In the group with SCI, 31/136 (23%) of measurements from T1-weighted scans were excluded. The excluded muscles had a smaller proportion of fat (7.4%, measured from mDixon) than the group average (22.3%). In the able-bodied group, the algorithm could not find a distinctive threshold between fat and muscle, so it was not possible to obtain plausible measurements of %fat from T1-weighted scans. A plausible threshold could also not be identified manually.

There was high agreement (ICC = 0.76, 95% CI 0.67 to 0.84) between %fat mDixon and %fat T1 in muscles of people with SCI (Fig. 2). The mean absolute difference between the measures was 5.1 ± 6.2%. There was little systematic difference between the methods: the mean signed difference was 1.1 ± 8.0%.
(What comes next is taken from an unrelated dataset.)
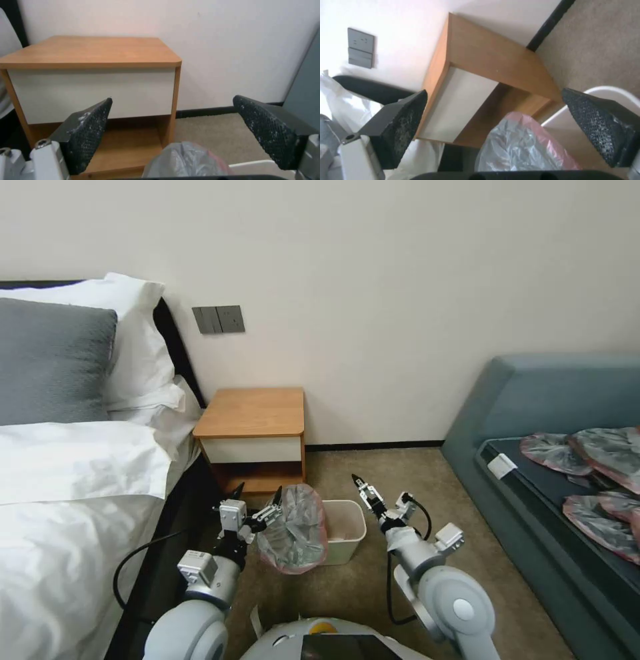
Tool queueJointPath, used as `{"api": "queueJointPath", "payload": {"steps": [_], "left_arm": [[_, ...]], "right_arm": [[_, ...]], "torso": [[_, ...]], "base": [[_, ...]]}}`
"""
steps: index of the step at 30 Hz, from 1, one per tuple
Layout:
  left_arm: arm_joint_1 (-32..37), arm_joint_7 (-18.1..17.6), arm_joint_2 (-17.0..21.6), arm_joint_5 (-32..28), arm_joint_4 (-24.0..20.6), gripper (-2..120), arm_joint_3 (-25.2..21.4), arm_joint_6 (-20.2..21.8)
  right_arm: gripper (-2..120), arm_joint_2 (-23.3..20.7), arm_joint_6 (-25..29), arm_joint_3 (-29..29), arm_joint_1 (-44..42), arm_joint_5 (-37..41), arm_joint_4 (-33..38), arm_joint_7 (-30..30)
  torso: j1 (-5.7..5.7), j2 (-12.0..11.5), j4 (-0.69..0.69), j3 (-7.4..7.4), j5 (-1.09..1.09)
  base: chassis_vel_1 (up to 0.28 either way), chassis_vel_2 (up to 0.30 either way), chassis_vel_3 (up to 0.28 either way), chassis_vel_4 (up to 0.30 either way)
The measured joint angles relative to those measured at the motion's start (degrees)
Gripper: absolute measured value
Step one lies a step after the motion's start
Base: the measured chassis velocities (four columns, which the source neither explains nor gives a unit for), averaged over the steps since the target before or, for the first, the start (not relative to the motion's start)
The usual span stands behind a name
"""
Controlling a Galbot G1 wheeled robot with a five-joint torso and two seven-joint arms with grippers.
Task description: Pick up the garbage bag from the table and place it over the trash can.
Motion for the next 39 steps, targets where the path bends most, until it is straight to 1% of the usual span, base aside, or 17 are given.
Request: {"api": "queueJointPath", "payload": {"steps": [2,7,9,10,13,15,17,18,22,23,25,29,31,32,39], "left_arm": [[-0.09,-0.11,-0.05,0.17,0.16,93,0.05,0.00],[-0.32,-1.67,-0.08,0.55,0.81,93,0.53,0.66],[-0.50,-3.11,0.05,0.56,1.14,93,0.94,1.78],[-0.50,-3.11,0.05,0.56,1.14,93,0.94,1.78],[-1.01,-5.37,0.09,0.55,2.22,93,1.15,3.13],[-1.25,-5.94,0.09,0.54,2.80,92,1.21,3.41],[-1.89,-6.77,0.09,0.55,4.12,86,1.35,3.57],[-1.89,-6.77,0.09,0.55,4.12,86,1.35,3.57],[-3.12,-7.71,0.15,0.55,6.44,71,2.37,3.89],[-3.12,-7.71,0.15,0.55,6.44,71,2.37,3.89],[-4.09,-8.54,0.29,0.31,7.70,66,3.50,4.44],[-5.15,-9.38,0.53,0.20,9.50,64,4.83,4.62],[-5.15,-9.38,0.53,0.20,9.50,64,4.83,4.62],[-6.18,-10.16,0.76,0.03,11.20,63,5.95,4.95],[-7.91,-11.08,0.83,-0.16,14.28,63,7.71,5.84]], "right_arm": [[100,-0.05,0.00,0.18,-0.04,-0.08,0.13,-0.05],[100,-0.09,0.00,0.35,-0.30,-1.12,0.58,-0.27],[100,-0.06,0.00,0.30,-0.62,-2.01,0.92,-0.46],[100,-0.06,0.00,0.30,-0.62,-2.01,0.92,-0.46],[100,-0.03,0.00,0.33,-1.29,-2.62,1.59,-0.57],[100,-0.06,0.00,0.50,-1.65,-2.73,1.97,-0.58],[100,-0.14,-0.01,0.97,-2.36,-2.96,2.64,-0.65],[100,-0.14,-0.01,0.97,-2.36,-2.96,2.64,-0.65],[100,-0.32,-0.06,1.90,-3.35,-3.35,3.83,-0.80],[100,-0.32,-0.06,1.90,-3.35,-3.35,3.83,-0.80],[100,-0.37,-0.13,2.61,-3.88,-3.44,3.98,-0.82],[100,-0.26,-0.16,3.51,-4.41,-3.46,3.99,-0.83],[100,-0.26,-0.16,3.51,-4.41,-3.46,3.99,-0.83],[100,-0.16,-0.17,4.40,-4.71,-3.45,3.99,-0.83],[100,0.03,-0.18,5.31,-4.87,-3.42,3.99,-0.83]], "torso": [[0.00,0.00,0.00,0.00,0.00],[0.00,0.00,0.01,0.00,0.00],[0.00,0.00,0.01,0.00,0.00],[0.00,0.00,0.01,0.00,0.00],[0.00,0.00,0.01,0.00,0.00],[0.00,0.00,0.01,0.00,0.00],[0.00,0.00,0.01,0.00,0.00],[0.00,0.00,0.01,0.00,0.00],[0.00,0.00,0.00,0.00,0.00],[0.00,0.00,0.00,0.00,0.00],[0.00,0.00,0.00,0.00,0.00],[0.00,0.00,0.00,0.00,0.00],[0.00,0.00,0.00,0.00,0.00],[0.00,0.00,0.00,0.00,0.00],[0.00,0.00,0.00,-0.01,0.00]], "base": [[0.000,0.000,0.000,0.000],[0.000,0.000,0.000,0.000],[0.000,0.000,0.000,0.000],[0.000,0.000,0.000,0.000],[0.000,0.000,0.000,0.000],[0.000,0.000,0.000,0.000],[0.000,0.000,0.000,0.000],[0.000,0.000,0.000,0.000],[0.000,0.000,0.000,0.000],[0.000,0.000,0.000,0.000],[0.000,0.000,0.000,0.000],[0.000,0.000,0.000,0.000],[0.000,0.000,0.000,0.000],[0.000,0.000,0.000,0.000],[0.000,0.000,0.000,0.000]]}}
The minimal detectable difference in the group with SCI was 4.2% and 8.9% using the mDixon and T1-weighted measures, respectively.

Conclusion

T1-weighted and mDixon measurements of intramuscular fat fractions agreed well in muscles with high proportions of fat (group with SCI), but we could not obtain plausible measurements of intramuscular fat using the T1-weighted method in muscles with small proportions of fat. The T1-weighted measures were also less reproducible than the mDixon measures. We recommend the use of mDixon methods rather than T1-weighted methods for quantification of intramuscular fat fraction.

Acknowledgements

The authors acknowledge the facilities and scientific and technical assistance of NeuRA Imaging, a node of the National Imaging Facility, a National Collaborative Research Infrastructure Strategy (NCRIS) capability.